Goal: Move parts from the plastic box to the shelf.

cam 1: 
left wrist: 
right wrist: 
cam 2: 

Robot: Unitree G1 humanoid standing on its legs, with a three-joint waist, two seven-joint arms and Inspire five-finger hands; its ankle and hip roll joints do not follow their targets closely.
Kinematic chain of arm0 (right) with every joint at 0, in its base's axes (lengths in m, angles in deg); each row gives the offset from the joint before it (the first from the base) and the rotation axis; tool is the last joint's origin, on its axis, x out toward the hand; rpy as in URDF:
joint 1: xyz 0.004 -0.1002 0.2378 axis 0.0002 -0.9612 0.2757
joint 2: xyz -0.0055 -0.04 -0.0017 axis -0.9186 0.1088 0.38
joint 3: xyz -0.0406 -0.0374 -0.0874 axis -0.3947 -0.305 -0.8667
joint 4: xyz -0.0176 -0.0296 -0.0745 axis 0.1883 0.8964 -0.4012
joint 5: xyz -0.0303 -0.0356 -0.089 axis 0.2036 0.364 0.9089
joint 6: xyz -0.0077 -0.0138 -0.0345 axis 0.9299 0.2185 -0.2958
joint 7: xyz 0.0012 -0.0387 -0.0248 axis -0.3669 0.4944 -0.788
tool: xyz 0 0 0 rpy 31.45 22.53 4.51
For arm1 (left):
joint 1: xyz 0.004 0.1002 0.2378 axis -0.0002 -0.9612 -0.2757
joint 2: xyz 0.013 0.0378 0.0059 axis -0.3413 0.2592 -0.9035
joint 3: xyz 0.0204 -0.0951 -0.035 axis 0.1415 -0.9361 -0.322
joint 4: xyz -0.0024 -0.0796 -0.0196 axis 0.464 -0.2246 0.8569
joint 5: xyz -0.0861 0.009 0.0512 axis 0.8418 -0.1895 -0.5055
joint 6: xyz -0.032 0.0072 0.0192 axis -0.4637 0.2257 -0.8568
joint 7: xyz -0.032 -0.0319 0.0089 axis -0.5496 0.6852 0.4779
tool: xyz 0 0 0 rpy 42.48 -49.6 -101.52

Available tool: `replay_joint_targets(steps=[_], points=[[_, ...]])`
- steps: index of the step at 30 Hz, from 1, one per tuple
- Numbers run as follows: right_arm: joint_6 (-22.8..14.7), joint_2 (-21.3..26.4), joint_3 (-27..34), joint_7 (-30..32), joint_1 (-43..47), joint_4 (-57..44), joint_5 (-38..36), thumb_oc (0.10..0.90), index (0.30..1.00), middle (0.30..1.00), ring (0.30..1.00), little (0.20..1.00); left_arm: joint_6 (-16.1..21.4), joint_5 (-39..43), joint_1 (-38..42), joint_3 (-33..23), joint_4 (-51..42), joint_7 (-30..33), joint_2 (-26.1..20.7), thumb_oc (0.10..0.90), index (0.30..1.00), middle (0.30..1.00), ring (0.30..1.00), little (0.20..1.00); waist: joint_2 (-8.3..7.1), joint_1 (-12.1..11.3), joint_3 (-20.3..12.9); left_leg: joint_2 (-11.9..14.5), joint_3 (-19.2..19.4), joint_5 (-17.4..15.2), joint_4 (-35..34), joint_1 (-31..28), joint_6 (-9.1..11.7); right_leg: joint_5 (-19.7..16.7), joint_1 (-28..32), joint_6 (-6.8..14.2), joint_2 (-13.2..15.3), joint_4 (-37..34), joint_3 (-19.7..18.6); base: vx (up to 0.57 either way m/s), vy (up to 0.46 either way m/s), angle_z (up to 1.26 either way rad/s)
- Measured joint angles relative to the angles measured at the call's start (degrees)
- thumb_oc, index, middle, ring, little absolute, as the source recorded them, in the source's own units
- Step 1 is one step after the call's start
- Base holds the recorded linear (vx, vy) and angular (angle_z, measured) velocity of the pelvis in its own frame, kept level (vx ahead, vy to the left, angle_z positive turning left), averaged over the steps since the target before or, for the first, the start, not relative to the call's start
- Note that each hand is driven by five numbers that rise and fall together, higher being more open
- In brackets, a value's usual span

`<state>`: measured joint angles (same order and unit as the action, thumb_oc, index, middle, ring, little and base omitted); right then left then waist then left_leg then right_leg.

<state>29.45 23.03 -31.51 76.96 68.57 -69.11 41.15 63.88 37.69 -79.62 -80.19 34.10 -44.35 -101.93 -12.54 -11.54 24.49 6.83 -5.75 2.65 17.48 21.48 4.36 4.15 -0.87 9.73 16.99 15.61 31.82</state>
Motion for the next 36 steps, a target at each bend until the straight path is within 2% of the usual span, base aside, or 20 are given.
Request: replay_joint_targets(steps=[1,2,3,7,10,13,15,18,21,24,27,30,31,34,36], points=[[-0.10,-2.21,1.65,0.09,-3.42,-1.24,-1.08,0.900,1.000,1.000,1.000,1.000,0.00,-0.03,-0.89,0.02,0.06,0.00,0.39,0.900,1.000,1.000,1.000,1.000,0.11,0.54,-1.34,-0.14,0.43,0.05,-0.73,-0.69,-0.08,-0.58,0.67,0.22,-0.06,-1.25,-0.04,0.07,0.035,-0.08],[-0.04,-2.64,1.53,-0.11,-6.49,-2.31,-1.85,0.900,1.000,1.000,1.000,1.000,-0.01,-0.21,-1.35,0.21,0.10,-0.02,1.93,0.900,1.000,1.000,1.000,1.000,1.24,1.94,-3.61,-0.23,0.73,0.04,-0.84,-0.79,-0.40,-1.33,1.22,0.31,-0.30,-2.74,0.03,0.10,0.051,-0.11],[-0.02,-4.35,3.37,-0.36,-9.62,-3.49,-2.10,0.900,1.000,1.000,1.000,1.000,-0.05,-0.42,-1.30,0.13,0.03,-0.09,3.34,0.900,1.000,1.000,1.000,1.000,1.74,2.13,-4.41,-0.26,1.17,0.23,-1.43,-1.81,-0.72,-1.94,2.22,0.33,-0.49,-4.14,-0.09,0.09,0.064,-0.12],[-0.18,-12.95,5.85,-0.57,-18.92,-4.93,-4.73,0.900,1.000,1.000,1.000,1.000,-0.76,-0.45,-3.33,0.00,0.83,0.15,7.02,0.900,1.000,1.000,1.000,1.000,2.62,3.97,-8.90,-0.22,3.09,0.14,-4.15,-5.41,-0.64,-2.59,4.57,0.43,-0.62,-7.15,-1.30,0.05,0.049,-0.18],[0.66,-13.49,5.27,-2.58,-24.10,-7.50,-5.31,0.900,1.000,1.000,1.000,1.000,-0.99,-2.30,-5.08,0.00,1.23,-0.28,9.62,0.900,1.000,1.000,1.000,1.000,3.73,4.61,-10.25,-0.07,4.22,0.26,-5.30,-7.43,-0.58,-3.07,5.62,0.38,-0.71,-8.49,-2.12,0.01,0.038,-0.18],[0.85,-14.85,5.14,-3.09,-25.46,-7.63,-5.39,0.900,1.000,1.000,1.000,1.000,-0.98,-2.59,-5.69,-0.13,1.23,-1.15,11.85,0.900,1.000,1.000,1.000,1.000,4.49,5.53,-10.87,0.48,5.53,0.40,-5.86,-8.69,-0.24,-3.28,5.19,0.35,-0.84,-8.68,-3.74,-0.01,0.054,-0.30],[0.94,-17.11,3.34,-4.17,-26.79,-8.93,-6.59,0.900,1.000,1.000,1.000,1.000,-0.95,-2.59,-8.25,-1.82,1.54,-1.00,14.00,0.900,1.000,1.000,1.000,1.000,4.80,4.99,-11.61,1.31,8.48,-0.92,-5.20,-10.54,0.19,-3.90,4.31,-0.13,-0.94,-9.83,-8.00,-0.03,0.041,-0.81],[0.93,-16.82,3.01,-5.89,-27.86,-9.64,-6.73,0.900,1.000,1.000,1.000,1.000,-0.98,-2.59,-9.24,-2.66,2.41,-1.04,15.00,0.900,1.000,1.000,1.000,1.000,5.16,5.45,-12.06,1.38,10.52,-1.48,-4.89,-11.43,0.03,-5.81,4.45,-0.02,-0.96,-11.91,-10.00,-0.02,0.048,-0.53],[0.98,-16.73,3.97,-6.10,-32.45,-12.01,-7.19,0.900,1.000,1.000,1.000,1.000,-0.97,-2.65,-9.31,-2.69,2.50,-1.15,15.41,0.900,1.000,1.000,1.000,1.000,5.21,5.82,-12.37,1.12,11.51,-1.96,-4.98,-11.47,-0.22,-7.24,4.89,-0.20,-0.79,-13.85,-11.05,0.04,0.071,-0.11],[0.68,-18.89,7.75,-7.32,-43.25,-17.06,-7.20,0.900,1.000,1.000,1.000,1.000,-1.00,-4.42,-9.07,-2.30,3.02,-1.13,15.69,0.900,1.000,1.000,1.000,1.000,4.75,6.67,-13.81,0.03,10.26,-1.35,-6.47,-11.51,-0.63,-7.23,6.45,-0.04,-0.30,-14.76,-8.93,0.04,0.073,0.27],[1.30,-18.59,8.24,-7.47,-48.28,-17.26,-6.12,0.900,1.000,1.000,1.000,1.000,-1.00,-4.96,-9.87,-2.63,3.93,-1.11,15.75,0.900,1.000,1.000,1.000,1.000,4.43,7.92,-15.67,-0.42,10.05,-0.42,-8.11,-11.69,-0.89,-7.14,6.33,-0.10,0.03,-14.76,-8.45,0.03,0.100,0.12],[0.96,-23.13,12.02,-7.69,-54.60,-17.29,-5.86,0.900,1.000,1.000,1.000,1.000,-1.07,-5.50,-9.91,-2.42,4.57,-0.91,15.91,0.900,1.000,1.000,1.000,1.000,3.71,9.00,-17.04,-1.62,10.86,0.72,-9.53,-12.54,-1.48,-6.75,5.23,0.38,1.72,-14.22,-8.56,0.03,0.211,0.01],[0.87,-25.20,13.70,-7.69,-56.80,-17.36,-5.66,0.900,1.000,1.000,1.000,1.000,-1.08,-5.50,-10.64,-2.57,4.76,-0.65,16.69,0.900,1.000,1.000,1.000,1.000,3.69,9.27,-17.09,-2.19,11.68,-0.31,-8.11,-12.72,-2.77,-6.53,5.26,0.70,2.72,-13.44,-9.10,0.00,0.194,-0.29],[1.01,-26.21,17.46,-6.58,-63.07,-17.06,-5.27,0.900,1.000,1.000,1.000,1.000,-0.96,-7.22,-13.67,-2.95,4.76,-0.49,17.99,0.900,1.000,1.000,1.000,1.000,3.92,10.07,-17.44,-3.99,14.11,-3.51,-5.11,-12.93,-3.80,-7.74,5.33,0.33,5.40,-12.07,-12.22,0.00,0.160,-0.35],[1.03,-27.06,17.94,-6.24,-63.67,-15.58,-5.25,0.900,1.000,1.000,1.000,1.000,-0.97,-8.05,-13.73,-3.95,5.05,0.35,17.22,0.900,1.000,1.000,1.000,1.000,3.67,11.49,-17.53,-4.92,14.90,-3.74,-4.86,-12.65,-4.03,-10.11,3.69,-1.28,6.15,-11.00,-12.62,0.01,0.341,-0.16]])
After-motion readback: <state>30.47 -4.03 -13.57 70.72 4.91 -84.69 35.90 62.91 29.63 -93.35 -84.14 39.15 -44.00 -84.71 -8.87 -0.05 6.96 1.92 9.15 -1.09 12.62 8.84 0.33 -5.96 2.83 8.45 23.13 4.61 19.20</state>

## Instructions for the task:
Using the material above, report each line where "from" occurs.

## Answer for this exercise:
Goal: Move parts from the plastic box to the shelf.
Kinematic chain of arm0 (right) with every joint at 0, in its base's axes (lengths in m, angles in deg); each row gives the offset from the joint before it (the first from the base) and the rotation axis; tool is the last joint's origin, on its axis, x out toward the hand; rpy as in URDF:
- steps: index of the step at 30 Hz, from 1, one per tuple

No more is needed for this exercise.